Our colleague Angelique talks about the situation. pic.twitter.com/EbrpmZsJJ3
HEALTH
The ICRC, together with the Ukrainian Red Cross and other Red Cross partners, is helping people get timely access to medical care, including the wounded and sick. This includes supporting over 120 hospitals and health care facilities with medicines and supplies to help treat over 50,000 patients, providing over 2,000 first aid kits to the Ukrainian Red Cross and other first responders, and evacuating hundreds of wounded and sick by ambulance from conflict-affected areas for treatment. We are also helping care for the invisible wounds of the international armed conflict, with a psychosocial support hotline, psychosocial support sessions in displacement centres and psychosocial support trainings for Ukrainian Red Cross staff and volunteers.
Being injured or sick makes people vulnerable, especially when fighting is happening around them.
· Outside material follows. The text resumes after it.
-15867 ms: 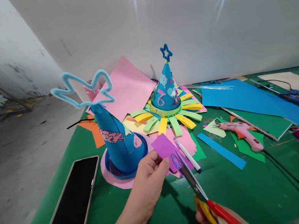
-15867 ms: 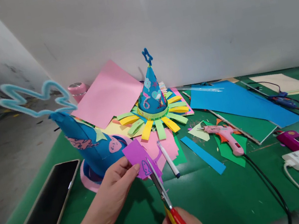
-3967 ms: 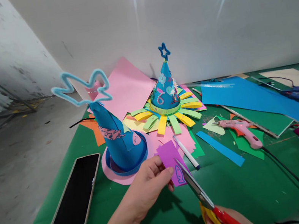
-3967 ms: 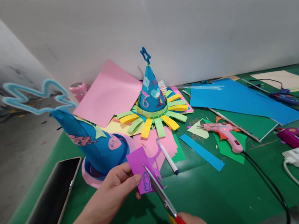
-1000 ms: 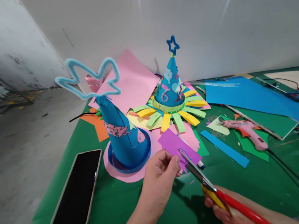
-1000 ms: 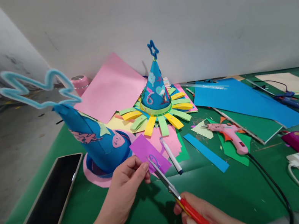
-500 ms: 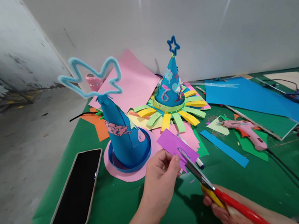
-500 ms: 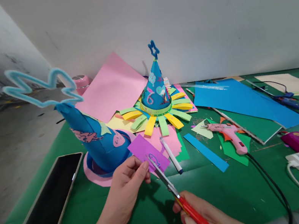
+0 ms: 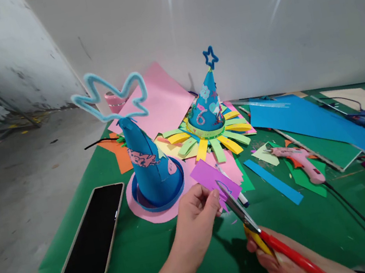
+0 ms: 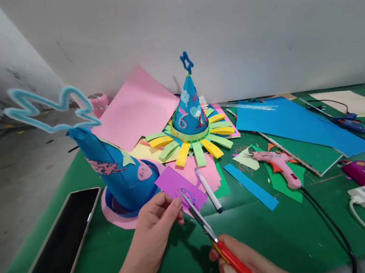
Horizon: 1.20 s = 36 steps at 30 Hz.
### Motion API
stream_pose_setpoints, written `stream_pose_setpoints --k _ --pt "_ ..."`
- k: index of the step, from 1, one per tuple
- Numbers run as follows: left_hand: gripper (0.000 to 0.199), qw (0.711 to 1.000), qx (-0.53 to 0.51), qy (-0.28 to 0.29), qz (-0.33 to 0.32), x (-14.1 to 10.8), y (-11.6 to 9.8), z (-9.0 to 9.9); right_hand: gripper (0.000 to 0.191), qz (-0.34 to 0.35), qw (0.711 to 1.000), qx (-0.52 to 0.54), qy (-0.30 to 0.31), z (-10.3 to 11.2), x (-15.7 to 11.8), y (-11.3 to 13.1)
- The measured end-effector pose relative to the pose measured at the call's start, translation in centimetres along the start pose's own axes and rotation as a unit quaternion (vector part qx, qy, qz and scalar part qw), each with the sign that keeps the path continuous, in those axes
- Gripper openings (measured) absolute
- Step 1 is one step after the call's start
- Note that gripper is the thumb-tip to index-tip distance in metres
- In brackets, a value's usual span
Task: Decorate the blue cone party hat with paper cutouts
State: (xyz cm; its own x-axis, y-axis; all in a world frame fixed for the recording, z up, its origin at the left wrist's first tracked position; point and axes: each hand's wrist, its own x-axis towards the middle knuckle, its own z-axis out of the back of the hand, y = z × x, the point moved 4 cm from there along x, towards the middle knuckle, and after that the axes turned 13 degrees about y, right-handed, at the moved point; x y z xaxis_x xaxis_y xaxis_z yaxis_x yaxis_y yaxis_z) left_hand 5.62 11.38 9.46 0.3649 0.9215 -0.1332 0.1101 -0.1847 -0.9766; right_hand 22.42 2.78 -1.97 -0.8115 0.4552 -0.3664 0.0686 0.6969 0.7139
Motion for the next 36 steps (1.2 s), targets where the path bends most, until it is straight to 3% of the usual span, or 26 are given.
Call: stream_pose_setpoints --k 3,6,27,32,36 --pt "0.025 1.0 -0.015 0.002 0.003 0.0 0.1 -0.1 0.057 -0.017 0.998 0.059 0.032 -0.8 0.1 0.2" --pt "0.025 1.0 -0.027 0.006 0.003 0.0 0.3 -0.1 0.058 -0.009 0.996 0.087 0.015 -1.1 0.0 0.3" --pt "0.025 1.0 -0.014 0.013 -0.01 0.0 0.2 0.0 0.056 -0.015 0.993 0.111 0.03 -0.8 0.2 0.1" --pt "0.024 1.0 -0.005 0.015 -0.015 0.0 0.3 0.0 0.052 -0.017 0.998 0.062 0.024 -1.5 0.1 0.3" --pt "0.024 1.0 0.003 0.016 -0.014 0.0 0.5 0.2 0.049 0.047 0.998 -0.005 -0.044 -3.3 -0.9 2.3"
— ICRC (@ICRC) July 4, 2022
That's why we helped last week to evacuate injured & sick people from areas affected by fighting in the #Donbas region. pic.twitter.com/AEvvoJl7l7
ESSENTIAL INFRASTRUCTURE
The ICRC also stepped up its efforts to mitigate disruptions to essential services like water. This includes trucking water to areas affected by supply disruptions, providing water trucks and tanks to local service providers, and helping local water boards with water treatment chemicals and repairs. This work is benefiting millions of people directly affected by the conflict. The ICRC has also donated power generators to key facilities like health centres, water-pumping stations, and displacement centres and provided families in conflict-affected areas materials to repair their homes.
“We service over 2,000 km of pipes. We have a constant need for equipment”.
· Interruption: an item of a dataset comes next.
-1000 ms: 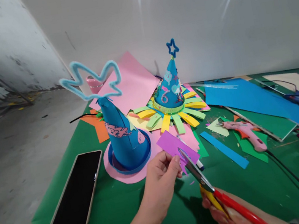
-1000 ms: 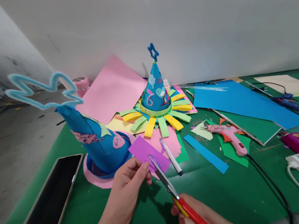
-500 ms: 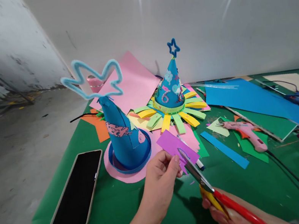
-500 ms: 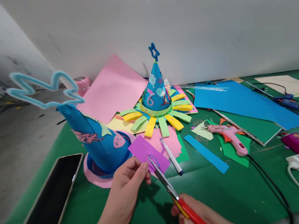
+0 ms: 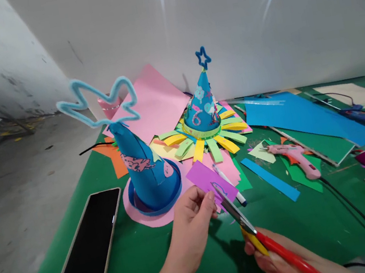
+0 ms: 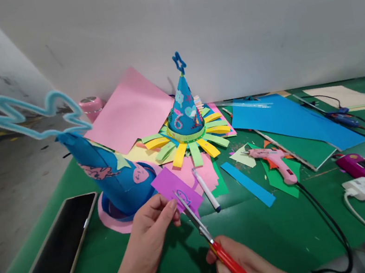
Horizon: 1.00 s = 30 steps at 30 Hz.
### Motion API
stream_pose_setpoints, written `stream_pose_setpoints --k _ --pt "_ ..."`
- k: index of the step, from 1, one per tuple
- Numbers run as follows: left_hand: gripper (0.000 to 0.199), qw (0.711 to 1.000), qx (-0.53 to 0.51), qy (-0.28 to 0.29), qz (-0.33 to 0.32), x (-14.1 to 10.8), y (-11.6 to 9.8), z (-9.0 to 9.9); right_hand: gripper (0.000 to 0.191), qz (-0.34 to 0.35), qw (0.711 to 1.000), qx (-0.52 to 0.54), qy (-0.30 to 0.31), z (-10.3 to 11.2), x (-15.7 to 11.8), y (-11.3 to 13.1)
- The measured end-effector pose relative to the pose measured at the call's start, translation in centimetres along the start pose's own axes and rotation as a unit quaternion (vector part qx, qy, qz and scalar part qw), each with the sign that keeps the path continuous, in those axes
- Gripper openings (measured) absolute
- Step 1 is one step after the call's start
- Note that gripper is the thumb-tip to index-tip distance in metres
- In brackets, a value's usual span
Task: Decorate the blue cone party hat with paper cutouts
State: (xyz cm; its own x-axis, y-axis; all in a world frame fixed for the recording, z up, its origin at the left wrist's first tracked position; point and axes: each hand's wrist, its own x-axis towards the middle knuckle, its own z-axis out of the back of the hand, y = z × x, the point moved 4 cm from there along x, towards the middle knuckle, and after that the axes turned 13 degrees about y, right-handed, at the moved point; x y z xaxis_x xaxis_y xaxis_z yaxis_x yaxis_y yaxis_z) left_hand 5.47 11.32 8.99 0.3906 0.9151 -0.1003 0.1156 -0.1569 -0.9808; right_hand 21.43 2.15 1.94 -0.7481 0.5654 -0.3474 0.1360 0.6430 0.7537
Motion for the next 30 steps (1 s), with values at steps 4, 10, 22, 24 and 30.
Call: stream_pose_setpoints --k 4,10,22,24,30 --pt "0.024 1.0 0.009 0.0 0.006 -0.1 0.0 0.1 0.044 -0.003 1.0 -0.023 -0.011 -1.7 -0.7 1.9" --pt "0.023 1.0 0.004 -0.005 0.012 -0.1 0.0 0.2 0.044 -0.016 0.999 -0.03 -0.039 -2.1 -0.6 2.6" --pt "0.024 1.0 0.005 -0.007 0.013 -0.1 0.1 0.3 0.054 -0.01 0.996 -0.035 -0.079 -2.6 -0.8 2.8" --pt "0.024 1.0 0.001 -0.004 0.011 -0.1 0.2 0.3 0.053 -0.018 0.994 -0.024 -0.102 -2.8 -0.9 3.1" --pt "0.024 1.0 -0.02 -0.005 0.01 -0.1 0.1 0.2 0.052 -0.021 0.995 -0.002 -0.095 -3.3 -0.9 3.5"
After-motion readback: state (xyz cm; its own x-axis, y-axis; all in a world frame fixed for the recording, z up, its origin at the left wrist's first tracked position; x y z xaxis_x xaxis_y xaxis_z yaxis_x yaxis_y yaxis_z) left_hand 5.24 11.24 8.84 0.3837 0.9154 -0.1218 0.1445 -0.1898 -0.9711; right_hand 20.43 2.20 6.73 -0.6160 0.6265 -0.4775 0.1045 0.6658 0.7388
— ICRC Ukraine (@ICRC_ua) July 5, 2022
Last week, we delivered an excavator to the Kryvyi Rih water company.
We provide crucial water treatment material & equipment for utilities around #Ukraine.
Over 9 million people benefit from this. pic.twitter.com/d3DmFXG56S
PROTECTION OF CIVILIANS AND INTERNATIONAL HUMANITARIAN LAW
The ICRC continues to remind the parties to the international armed conflict in Ukraine of their obligations under international humanitarian law, or the laws of war. This is one of ICRC's less visible areas of work, but it is no less constant or vital. It means we speak directly and confidentially with the parties about their responsibility by law to protect civilians and the infrastructure they rely on as well as other protected groups like prisoners of war.
These bilateral, confidential conversations with the sides of the international armed conflict in Ukraine also allowed us to facilitate the evacuation of thousands of civilians from Mariupol and Sumy. It has also allowed us to start visiting some prisoners of war, which we are entitled to do under the Third Geneva Convention, and share news with their families. We continue to speak with the parties about our right to visit all prisoners of war held in relation to the international armed conflict in Ukraine, wherever they are held, as more families await for news from their loved ones.
RESTORING FAMILY LINKS
The ICRC set up a dedicated bureau of the Central Tracing Agency for the Ukraine crisis in 2022. The CTA Bureau collects, centralizes, and transmits information about the fate and whereabouts of people, both military and civilians deprived of their liberty, who have fallen in the hands of the enemy. Additionally, the CTA Bureau, in coordination with its wider network of ICRC delegations and Red Cross and Red Crescent national societies, helps any families who have been separated due to the conflict to find their missing relatives.